Tuesday, April 24, 2012

Tuesday, April 24. 2012

Today's schedule is C-D-A-B

C Block Geography 12 - Today we'll continue our look at weather, the best topic ever! Like every day in our unit, we'll start by looking at the synoptic chart for North America and begin to understand weather station plots. The two sites we'll use are the Weather Office (Environment Canada) and Data Streme. For the rest of the class we'll look at the composition and vertical structure of the atmosphere focusing on the bottom two layers (Troposphere and Stratosphere) through this we'll complete the Atmosphere in the Vertical activity along with a few questions on the atmosphere. I'm so excited to be starting weather! Hail, lightning, tornadoes, and hurricanes are four on "the list" get ready, it's going to be a bumpy ride.

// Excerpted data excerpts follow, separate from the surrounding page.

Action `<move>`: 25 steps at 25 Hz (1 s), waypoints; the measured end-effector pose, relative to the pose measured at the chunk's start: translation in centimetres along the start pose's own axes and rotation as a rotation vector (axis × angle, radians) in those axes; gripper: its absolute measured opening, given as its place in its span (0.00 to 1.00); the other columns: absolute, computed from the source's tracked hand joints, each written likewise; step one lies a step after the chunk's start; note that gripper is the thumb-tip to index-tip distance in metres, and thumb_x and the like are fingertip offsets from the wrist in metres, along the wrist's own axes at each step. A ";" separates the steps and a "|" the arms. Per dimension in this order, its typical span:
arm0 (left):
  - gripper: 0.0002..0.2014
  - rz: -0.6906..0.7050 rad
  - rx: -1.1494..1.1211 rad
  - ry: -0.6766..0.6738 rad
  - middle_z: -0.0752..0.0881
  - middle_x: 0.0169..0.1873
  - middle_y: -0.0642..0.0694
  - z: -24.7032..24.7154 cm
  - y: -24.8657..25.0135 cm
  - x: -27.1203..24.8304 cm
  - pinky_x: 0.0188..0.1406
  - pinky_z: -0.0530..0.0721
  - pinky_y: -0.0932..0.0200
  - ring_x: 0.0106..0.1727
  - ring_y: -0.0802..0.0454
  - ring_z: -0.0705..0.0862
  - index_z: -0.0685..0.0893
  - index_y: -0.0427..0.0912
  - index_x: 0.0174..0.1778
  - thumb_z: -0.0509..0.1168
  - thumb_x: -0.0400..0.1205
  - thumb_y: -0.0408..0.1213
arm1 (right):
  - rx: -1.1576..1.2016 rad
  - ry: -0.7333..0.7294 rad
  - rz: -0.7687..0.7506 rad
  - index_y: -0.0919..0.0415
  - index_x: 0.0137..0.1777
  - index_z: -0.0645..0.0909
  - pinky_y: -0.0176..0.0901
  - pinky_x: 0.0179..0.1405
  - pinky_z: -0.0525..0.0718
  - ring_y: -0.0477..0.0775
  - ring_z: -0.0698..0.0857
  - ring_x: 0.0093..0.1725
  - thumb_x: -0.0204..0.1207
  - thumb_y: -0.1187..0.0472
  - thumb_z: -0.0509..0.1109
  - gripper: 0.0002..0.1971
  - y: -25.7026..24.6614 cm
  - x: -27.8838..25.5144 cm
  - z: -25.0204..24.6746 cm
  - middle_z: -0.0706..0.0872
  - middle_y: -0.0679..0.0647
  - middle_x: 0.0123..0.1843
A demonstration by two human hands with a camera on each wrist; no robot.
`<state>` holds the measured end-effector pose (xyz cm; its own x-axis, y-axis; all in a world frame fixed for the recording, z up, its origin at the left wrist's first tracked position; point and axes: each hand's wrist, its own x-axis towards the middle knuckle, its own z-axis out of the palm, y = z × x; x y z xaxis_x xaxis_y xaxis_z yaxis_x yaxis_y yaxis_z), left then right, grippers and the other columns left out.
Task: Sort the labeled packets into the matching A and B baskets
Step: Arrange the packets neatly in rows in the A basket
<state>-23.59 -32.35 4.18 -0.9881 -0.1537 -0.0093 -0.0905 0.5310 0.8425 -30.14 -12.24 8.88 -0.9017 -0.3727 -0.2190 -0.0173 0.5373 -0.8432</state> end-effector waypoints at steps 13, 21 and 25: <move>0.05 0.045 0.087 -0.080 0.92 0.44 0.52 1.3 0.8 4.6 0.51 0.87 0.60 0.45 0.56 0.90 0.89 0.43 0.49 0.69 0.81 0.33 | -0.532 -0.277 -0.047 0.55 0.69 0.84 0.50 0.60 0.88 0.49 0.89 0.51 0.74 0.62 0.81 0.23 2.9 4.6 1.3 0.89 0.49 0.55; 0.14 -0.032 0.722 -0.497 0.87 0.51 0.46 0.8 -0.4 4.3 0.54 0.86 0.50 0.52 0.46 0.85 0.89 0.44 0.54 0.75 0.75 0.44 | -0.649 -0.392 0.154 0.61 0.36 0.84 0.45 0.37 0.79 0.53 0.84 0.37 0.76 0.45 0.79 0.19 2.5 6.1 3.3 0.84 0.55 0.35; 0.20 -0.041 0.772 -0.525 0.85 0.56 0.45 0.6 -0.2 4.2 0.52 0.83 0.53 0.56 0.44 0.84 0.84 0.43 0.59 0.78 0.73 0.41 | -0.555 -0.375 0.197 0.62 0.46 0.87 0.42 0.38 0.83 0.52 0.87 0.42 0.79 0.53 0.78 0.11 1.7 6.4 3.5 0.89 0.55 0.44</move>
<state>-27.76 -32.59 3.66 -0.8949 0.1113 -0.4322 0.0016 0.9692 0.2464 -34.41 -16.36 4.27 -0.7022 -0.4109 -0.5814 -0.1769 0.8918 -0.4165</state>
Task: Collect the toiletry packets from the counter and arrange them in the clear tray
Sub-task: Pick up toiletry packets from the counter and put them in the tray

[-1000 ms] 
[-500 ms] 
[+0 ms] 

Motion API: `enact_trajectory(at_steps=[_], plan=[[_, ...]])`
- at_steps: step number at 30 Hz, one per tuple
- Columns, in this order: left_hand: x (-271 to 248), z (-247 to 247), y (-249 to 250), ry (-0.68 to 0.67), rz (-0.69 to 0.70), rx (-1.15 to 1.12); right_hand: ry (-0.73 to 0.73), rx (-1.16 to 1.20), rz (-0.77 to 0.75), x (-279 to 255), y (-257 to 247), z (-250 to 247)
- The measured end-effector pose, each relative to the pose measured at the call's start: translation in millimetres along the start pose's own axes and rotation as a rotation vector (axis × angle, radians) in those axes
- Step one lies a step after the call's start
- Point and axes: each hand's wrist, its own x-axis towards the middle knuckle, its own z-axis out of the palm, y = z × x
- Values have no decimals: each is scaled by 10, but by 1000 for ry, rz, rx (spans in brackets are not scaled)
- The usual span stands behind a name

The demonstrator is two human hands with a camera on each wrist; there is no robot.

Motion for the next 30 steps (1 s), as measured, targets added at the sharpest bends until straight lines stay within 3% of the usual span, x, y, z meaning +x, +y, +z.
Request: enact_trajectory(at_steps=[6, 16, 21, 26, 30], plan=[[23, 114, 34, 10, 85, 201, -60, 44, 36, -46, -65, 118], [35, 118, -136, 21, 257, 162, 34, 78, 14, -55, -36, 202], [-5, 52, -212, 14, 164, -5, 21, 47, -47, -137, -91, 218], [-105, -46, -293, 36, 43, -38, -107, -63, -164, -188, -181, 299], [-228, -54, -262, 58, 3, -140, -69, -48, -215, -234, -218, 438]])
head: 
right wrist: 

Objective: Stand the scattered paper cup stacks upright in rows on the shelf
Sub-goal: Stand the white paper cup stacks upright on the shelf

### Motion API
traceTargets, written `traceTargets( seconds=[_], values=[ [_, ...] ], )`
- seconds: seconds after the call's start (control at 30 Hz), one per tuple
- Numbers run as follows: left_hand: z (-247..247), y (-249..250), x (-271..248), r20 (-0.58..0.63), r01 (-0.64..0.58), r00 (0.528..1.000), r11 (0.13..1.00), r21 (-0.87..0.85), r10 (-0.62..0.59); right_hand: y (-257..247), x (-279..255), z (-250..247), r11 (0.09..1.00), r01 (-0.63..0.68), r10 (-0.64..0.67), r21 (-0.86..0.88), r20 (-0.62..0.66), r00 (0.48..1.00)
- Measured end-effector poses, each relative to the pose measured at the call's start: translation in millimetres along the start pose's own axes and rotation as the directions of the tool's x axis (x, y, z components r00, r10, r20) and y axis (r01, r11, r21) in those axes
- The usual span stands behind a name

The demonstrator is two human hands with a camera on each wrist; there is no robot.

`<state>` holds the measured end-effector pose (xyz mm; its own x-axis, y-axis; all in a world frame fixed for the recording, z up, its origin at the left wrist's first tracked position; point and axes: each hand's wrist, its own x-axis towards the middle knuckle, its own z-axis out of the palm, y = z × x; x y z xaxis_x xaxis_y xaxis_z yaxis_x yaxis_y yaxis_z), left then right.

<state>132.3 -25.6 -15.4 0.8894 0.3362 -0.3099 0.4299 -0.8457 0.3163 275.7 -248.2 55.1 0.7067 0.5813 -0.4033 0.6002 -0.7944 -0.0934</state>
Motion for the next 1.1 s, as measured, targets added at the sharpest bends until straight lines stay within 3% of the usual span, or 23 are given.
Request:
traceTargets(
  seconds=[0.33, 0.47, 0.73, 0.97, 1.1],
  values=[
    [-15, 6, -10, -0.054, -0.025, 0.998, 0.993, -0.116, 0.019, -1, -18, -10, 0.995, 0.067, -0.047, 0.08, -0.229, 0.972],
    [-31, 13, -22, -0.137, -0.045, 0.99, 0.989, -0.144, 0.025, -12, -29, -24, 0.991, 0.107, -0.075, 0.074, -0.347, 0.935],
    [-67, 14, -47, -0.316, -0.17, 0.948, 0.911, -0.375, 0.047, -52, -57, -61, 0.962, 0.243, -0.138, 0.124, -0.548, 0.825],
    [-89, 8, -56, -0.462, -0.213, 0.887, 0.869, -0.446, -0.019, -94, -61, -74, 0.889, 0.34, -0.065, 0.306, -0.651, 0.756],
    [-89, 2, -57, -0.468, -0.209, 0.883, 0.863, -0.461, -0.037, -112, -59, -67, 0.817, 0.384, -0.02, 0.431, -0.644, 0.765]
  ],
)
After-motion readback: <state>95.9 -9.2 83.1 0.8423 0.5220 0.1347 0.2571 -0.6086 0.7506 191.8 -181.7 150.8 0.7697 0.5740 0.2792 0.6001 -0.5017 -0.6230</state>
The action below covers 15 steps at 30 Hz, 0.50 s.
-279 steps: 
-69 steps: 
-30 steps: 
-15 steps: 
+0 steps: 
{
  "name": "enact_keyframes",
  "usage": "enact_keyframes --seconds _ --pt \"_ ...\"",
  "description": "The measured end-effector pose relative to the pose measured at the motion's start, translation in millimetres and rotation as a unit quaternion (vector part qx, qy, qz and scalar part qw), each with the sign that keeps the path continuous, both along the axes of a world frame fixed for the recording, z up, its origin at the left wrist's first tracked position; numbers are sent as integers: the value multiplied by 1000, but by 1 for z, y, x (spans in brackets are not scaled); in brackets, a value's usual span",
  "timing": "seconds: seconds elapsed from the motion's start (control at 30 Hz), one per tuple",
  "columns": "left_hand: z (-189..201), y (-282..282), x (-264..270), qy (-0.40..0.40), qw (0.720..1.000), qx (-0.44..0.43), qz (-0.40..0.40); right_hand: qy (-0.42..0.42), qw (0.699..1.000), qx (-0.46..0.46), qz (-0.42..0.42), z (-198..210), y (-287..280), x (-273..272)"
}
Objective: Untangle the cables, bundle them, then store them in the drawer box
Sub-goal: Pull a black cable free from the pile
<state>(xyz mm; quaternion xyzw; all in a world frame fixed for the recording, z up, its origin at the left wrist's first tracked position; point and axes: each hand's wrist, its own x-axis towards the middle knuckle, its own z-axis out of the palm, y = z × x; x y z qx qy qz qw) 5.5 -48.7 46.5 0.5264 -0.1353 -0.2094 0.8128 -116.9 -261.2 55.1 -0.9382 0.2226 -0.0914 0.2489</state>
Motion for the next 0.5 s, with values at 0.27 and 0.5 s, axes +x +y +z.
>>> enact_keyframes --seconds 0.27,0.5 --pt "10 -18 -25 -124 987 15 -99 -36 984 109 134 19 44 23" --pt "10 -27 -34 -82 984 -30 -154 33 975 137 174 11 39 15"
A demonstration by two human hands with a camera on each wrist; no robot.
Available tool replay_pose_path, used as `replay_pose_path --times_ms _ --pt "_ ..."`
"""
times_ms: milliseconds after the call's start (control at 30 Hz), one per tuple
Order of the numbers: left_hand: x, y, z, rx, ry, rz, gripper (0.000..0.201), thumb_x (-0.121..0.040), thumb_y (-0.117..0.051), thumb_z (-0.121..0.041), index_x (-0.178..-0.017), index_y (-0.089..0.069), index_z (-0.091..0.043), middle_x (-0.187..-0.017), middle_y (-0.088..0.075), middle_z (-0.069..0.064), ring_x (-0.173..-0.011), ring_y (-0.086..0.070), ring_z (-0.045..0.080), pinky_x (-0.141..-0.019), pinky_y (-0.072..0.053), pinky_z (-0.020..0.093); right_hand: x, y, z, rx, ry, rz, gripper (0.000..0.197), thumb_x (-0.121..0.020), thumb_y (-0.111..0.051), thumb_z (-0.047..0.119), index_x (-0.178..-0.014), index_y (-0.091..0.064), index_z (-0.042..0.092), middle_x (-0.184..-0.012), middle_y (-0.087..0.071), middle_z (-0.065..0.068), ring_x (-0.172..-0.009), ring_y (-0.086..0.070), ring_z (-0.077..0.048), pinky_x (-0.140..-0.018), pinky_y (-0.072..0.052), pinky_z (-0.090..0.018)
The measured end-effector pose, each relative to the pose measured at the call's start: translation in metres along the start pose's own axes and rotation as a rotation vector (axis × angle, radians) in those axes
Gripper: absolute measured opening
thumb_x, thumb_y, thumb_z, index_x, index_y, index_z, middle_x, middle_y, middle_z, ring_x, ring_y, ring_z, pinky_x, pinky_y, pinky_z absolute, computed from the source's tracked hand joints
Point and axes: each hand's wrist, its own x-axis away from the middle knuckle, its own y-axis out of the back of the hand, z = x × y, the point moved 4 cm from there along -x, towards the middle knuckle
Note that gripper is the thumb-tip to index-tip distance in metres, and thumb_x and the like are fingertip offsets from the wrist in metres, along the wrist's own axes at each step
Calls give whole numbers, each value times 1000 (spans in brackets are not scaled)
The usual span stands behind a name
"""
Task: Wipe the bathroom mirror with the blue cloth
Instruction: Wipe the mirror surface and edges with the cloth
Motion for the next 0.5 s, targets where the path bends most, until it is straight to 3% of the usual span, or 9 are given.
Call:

D Block Criminology 12 - Today we'll get to the stuff we didn't get to last week...dealing with the three perspectives of how criminologists view crime:
Consensus = the belief that the majority of citizens in society share common values and agree on what behaviours should be defined as criminal.
Conflict = the belief that criminal behaviour is defined by those in a position of power to protect and advance their own self-interest.
Interactionist = the belief that those with social power are able to impose their values on society as a whole, and these values then define criminal behaviour.

This is all connected to the difference between crime and deviance. Once this is done we'll turn our focus to the history of crime and law (looking at Hammurabi, the Mosaic Code and the development of Common Law in England). We'll learn what Actus Reus, Mens Rea, Mala in Se and Mala Prohibitum mean along with taking a look at the differences between Indictable, Summary Conviction and Absolute Liability Offences. We'll see what defenses you can use and what the goals of criminal law are for society. You'll need to work on question at the end of class and then tomorrow we'll discuss crime trends and how we tabulate crime statistics (UCR, PRVS, Self-Reports). The question at the end of the class is...

In order to stay safe from crime, would you want to live in a country that has harsh penalties that are swift, certain, and severe or would you be willing to risk crime being done to you and not have harsh penalties for criminals that are swift, certain, and severe? Why?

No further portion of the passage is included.